The Benjamin–Feir instability and propagation of swell across the Pacific

About 40 years ago, Snodgrass and other oceanographers (1966) tracked ocean swell propagating across the entire Pacific Ocean. At about the same time, several investigators (including Benjamin and Feir) showed that a uniform train of plane waves of finite amplitude on deep water is unstable. Comparing these two results, each of which is highly cited, leads to the following question: in light of this instability, how did the waves tracked by oceanographers travel coherently more than 10,000km across the Pacific Ocean? A possible explanation is provided in recent work that re-examined the Benjamin–Feir instability in the presence of linear damping. The conclusion was that even small amounts of damping can stabilize the instability before nonlinear effects become important.
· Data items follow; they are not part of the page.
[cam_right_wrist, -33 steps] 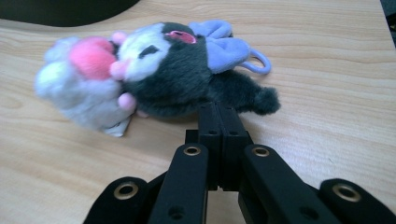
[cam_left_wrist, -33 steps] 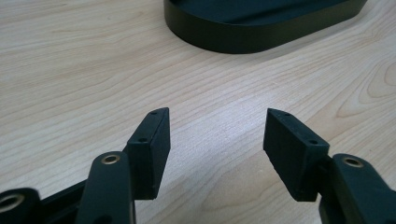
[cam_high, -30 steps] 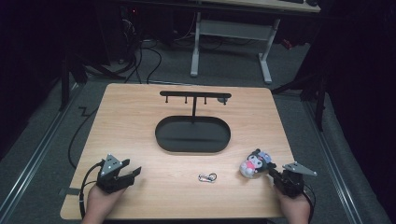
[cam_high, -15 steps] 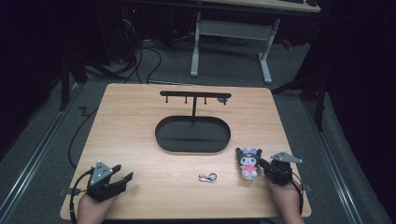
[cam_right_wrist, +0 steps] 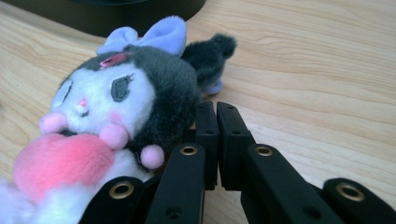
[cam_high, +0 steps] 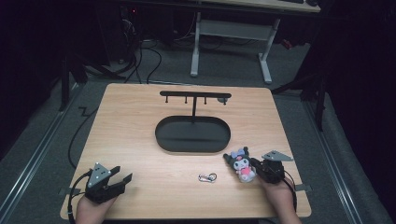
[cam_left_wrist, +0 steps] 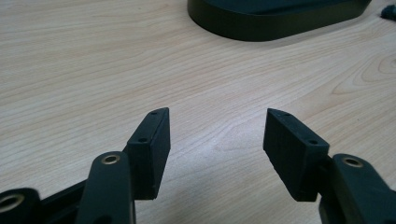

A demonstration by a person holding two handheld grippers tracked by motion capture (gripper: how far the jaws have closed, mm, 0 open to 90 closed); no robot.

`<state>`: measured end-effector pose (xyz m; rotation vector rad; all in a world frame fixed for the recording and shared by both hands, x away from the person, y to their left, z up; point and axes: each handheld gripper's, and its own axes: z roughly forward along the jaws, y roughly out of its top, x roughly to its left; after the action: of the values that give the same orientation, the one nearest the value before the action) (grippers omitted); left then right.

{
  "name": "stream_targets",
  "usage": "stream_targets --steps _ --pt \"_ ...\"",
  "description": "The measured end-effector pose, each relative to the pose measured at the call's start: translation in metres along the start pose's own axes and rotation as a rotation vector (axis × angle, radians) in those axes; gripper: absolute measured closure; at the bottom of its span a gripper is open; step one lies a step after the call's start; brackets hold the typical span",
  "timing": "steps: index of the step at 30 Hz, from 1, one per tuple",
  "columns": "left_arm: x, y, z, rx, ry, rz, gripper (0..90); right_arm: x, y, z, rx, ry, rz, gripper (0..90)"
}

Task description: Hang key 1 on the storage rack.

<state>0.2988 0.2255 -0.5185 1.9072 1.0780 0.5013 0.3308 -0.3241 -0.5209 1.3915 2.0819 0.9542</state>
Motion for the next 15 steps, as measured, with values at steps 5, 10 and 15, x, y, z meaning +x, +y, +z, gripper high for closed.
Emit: stream_targets --steps 5,10,15 --pt "-0.005 0.002 0.004 0.004 -0.015 0.021 42.0 -0.005 -0.003 -0.006 -0.008 -0.007 0.03 87.7" --pt "-0.01 0.005 0.011 0.001 -0.052 0.042 42.0 -0.007 -0.007 -0.012 -0.009 -0.023 0.031 86.6" --pt "-0.017 0.011 0.019 -0.01 -0.083 0.075 42.0 -0.009 -0.012 -0.019 -0.013 -0.03 0.039 86.3"
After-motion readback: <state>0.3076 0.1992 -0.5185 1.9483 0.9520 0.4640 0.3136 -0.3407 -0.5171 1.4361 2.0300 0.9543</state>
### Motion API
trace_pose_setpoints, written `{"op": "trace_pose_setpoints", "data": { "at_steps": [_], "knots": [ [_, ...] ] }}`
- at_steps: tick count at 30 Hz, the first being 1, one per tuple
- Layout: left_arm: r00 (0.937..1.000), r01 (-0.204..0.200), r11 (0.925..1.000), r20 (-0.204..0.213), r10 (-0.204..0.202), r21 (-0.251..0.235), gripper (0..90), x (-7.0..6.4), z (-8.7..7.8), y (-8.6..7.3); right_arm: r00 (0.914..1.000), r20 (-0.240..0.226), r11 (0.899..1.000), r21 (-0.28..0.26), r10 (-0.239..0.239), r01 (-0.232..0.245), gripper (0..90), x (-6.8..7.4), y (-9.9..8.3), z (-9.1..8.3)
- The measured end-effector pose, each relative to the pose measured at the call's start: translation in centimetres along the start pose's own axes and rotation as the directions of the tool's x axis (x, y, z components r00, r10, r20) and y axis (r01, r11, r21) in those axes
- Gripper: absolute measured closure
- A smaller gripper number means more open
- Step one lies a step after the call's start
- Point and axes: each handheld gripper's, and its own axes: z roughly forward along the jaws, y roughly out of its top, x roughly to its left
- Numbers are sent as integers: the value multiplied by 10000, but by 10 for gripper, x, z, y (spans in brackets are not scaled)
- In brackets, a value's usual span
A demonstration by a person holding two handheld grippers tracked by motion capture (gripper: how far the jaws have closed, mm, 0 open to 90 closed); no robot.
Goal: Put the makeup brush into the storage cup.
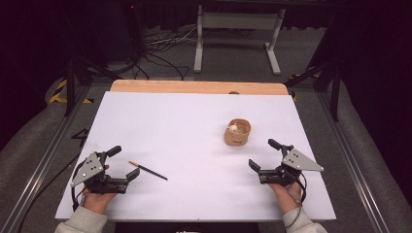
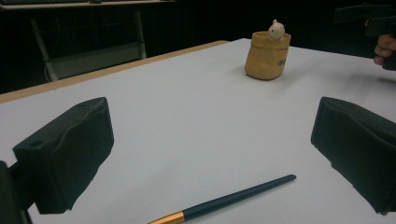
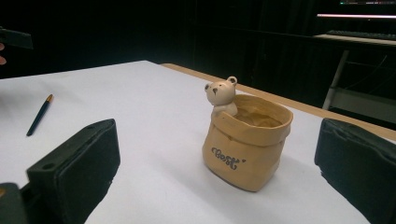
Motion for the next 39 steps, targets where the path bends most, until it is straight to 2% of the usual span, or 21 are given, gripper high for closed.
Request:
{"op": "trace_pose_setpoints", "data": {
  "at_steps": [8, 15, 18, 22, 24, 27, 32, 35, 36, 39],
  "knots": [
    [10000, -9, 10000, -16, 9, 16, 0, 0, -1, 2, 10000, -16, 10000, -34, 37, -37, 6, -1, 1, 0],
    [9998, 173, 9998, 48, -172, -133, 0, 2, -3, 9, 10000, -19, 10000, -13, 89, -89, 4, -1, 1, -1],
    [9991, 390, 9981, 154, -384, -477, 0, 3, -5, 14, 9999, 6, 9999, -14, 118, -118, 4, -1, 0, -1],
    [9987, 486, 9972, 200, -476, -566, 0, 5, -4, 18, 9999, -11, 9999, 33, 154, -154, 3, -2, 0, -1],
    [9980, 572, 9972, 286, -558, -492, 0, 6, -2, 20, 9999, -3, 9999, 43, 155, -155, 3, -2, 0, 0],
    [9985, 474, 9980, 285, -463, -410, 0, 7, 2, 24, 9998, -13, 9998, 66, 189, -189, 2, -2, 0, 0],
    [9971, 641, 9977, 428, -631, -228, 0, 7, 6, 30, 9995, -70, 9993, 168, 321, -320, 2, -2, 0, 1],
    [9987, 297, 9995, 414, -299, 60, 0, 9, 7, 38, 9992, -103, 9991, 192, 384, -382, 1, -3, -1, 1],
    [9987, 297, 9995, 414, -299, 60, 0, 9, 7, 38, 9992, -95, 9990, 202, 399, -397, 1, -3, -1, 1],
    [9980, 47, 9978, 625, -89, 664, 0, 12, 8, 47, 9990, -104, 9987, 236, 445, -443, 1, -3, -1, 0]
  ]
}}
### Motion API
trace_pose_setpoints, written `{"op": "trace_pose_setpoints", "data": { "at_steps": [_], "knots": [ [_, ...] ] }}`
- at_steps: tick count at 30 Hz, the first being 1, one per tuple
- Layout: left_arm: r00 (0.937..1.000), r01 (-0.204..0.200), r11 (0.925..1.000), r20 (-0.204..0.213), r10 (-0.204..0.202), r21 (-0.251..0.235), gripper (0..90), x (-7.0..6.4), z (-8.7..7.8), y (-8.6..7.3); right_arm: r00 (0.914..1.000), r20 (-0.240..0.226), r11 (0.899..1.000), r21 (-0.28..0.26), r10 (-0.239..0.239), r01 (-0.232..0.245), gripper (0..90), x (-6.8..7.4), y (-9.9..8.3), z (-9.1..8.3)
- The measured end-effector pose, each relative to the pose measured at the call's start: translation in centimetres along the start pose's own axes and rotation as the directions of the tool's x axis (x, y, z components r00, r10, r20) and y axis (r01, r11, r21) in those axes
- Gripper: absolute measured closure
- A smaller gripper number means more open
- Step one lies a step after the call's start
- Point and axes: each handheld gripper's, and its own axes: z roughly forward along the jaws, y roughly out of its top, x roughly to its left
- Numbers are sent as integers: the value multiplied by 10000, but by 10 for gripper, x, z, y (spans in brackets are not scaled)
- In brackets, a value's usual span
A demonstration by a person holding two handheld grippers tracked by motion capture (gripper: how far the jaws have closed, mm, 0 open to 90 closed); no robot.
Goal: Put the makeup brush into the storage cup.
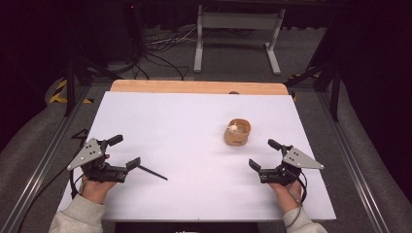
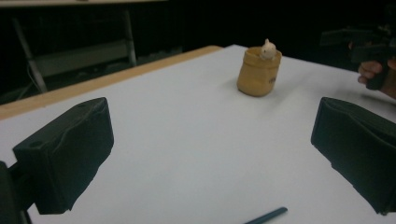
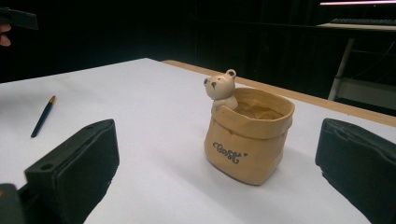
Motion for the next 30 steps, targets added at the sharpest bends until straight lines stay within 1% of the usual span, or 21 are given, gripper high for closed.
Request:
{"op": "trace_pose_setpoints", "data": {
  "at_steps": [2, 3, 6, 7, 9, 11, 12, 13, 14, 16, 18, 19, 21, 23, 24, 25, 26, 27, 28, 29, 30],
  "knots": [
    [9998, -160, 9994, 148, 155, 315, 0, 2, -1, 6, 10000, 15, 10000, 5, 63, -63, 1, -1, 0, 0],
    [9998, -144, 9992, 174, 137, 385, 0, 3, -1, 8, 9999, 3, 9999, 57, 119, -119, 1, -1, -1, 0],
    [9992, -343, 9972, 216, 329, 660, 0, 4, -1, 13, 9999, -4, 9998, 118, 160, -160, 1, -1, -1, 0],
    [9990, -369, 9953, 274, 345, 892, 0, 5, -1, 17, 9999, -4, 9998, 119, 155, -155, 1, -1, -1, 0],
    [9984, -454, 9926, 383, 413, 1130, 0, 6, 0, 21, 9999, -7, 9998, 102, 141, -141, 1, -1, -1, 0],
    [9978, -548, 9866, 463, 482, 1534, 3, 8, 2, 25, 9999, -9, 9998, 128, 163, -163, 1, -1, -1, 0],
    [9968, -642, 9818, 579, 546, 1789, 7, 8, 3, 27, 9998, -19, 9998, 117, 176, -176, 1, -1, -1, 0],
    [9968, -642, 9818, 579, 546, 1789, 5, 8, 3, 27, 9998, -17, 9997, 122, 191, -191, 1, -2, -1, -1],
    [9957, -699, 9765, 743, 558, 2040, 5, 8, 5, 29, 9998, -34, 9997, 102, 218, -217, 1, -2, -1, -1],
    [9954, -712, 9703, 785, 543, 2313, 3, 8, 8, 30, 9997, -26, 9996, 124, 243, -243, 1, -2, -2, 0],
    [9940, -937, 9594, 801, 748, 2660, 3, 7, 11, 32, 9997, -70, 9996, 151, 236, -235, 1, -2, -2, 0],
    [9940, -937, 9594, 801, 748, 2660, 3, 7, 11, 32, 9997, -70, 9996, 151, 236, -235, 1, -2, -2, 0],
    [9928, -1062, 9522, 831, 857, 2864, 3, 7, 13, 34, 9997, -107, 9996, 154, 229, -228, 1, -2, -2, 0],
    [9921, -996, 9461, 1040, 706, 3082, 7, 8, 15, 37, 9996, -97, 9996, 159, 254, -253, 1, -2, -2, 0],
    [9916, -1005, 9409, 1096, 682, 3236, 7, 8, 16, 38, 9996, -97, 9995, 162, 270, -268, 1, -2, -2, 0],
    [9909, -1115, 9342, 1097, 785, 3388, 7, 8, 17, 40, 9995, -68, 9994, 180, 296, -295, 1, -2, -2, 0],
    [9898, -1250, 9248, 1095, 913, 3593, 7, 8, 18, 41, 9995, -52, 9993, 200, 322, -321, 1, -2, -2, 0],
    [9887, -1345, 9186, 1118, 996, 3715, 7, 8, 19, 43, 9992, -109, 9991, 218, 377, -374, 1, -2, -3, 0],
    [9884, -1360, 9134, 1158, 985, 3837, 7, 8, 20, 44, 9994, -100, 9992, 234, 342, -339, 1, -2, -3, 0],
    [9883, -1352, 9109, 1189, 958, 3898, 7, 9, 21, 45, 9994, -88, 9991, 262, 329, -326, 1, -2, -3, 0],
    [9881, -1376, 9059, 1193, 974, 4005, 7, 10, 22, 46, 9994, -84, 9991, 259, 333, -331, 1, -2, -3, 0]
  ]
}}
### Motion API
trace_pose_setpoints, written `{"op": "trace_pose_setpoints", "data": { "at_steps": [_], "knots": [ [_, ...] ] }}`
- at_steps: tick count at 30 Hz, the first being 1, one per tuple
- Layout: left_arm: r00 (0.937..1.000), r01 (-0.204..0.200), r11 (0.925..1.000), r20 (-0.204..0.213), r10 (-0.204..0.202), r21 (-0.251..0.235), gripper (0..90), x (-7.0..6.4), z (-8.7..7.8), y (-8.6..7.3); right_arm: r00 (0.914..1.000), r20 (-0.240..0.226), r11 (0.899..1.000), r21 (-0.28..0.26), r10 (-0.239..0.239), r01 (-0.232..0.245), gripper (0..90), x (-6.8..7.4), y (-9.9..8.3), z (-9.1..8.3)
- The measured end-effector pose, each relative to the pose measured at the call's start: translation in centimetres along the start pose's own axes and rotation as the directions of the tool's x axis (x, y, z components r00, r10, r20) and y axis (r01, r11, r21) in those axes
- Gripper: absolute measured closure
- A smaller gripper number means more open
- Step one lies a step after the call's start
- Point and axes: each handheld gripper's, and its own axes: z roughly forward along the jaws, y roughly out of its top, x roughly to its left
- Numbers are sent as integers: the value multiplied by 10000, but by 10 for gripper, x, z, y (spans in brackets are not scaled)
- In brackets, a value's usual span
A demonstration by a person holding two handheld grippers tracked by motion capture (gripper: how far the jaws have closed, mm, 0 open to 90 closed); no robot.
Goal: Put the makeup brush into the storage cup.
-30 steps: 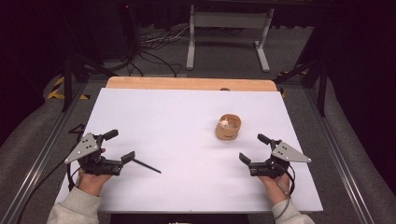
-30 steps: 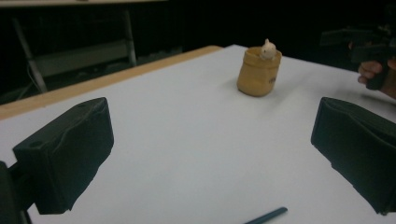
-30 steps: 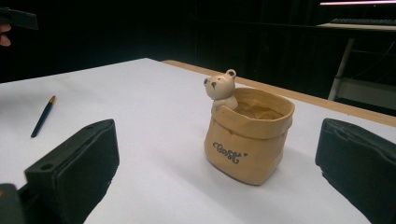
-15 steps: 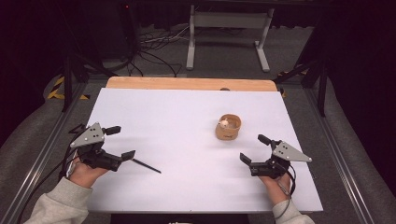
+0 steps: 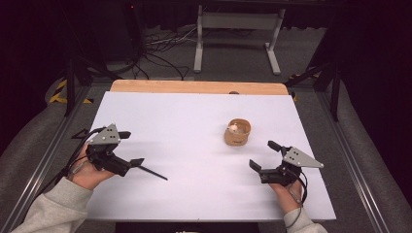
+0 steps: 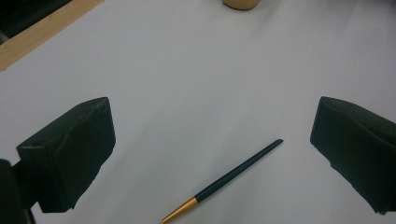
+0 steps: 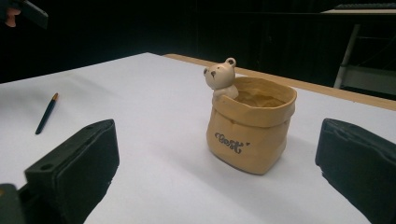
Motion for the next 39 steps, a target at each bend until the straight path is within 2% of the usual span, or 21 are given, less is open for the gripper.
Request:
{"op": "trace_pose_setpoints", "data": {
  "at_steps": [5, 6, 11, 14, 18, 22, 24, 27, 29, 34, 35, 39],
  "knots": [
    [9999, -93, 9973, 52, 89, 725, 6, 4, 2, 7, 10000, -28, 10000, 5, 0, 0, 1, 0, 0, 0],
    [9999, -93, 9973, 52, 89, 725, 6, 4, 2, 7, 10000, -31, 10000, 10, -1, 1, 1, 0, 0, 0],
    [9995, -309, 9897, 48, 305, 1395, 7, 6, 4, 12, 10000, -51, 10000, 25, 23, -23, 1, 0, 0, 0],
    [9991, -368, 9841, 252, 329, 1736, 8, 7, 8, 15, 10000, -75, 10000, 23, 41, -41, 1, 0, 0, 0],
    [9971, -741, 9676, 345, 677, 2414, 11, 7, 15, 17, 9999, -97, 10000, 15, 64, -64, 1, 0, -1, 1],
    [9959, -904, 9567, 339, 843, 2767, 18, 6, 18, 20, 9999, -113, 10000, 24, 71, -71, 1, 0, -1, 0],
    [9956, -916, 9548, 454, 820, 2828, 20, 6, 19, 23, 9999, -132, 10000, 27, 88, -88, 1, 0, -1, 0],
    [9942, -1018, 9460, 652, 858, 3078, 20, 6, 20, 25, 9998, -147, 9999, 10, 146, -146, 1, -1, -1, 0],
    [9929, -1125, 9364, 744, 929, 3324, 18, 5, 21, 27, 9998, -180, 9999, 2, 131, -131, 1, 0, -1, 0],
    [9909, -1281, 9180, 880, 1022, 3752, 17, 5, 25, 30, 9995, -236, 9998, -1, 188, -188, 1, -1, -1, 0],
    [9909, -1281, 9180, 880, 1022, 3752, 17, 5, 25, 30, 9995, -236, 9998, -1, 188, -188, 1, -1, -1, 0],
    [9883, -1495, 8972, 893, 1233, 4156, 17, 3, 29, 32, 9996, -253, 9999, -11, 154, -154, 1, -1, -1, 0]
  ]
}}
In addition, the theoretical predictions agree well with results from laboratory experiments. In this paper we re-examine ocean data from 1966 to estimate whether the oceanic damping that was measured could have controlled the Benjamin–Feir instability for the swell that was tracked. We find that for one set of ocean swell, dissipation controls the Benjamin–Feir instability enough to allow coherent wave propagation across the Pacific. For a second set of ocean swell, it does not. For a third set of ocean swell, an integral that the theory predicts to be constant is not constant in the data; it decreases and correspondingly the spectral peak shifts to a lower frequency—this is frequency downshifting. For this case the theory is not an adequate model, so the corresponding Benjamin–Feir analysis can be misleading. Thus, our results from the historical records are inconclusive: we can assert neither that dissipation of ocean swell is always negligible, nor that it is always important. But our results show that dissipation can control the Benjamin–Feir instability for small-amplitude waves and that downshifting occurs in ocean swell with relatively small wave slopes.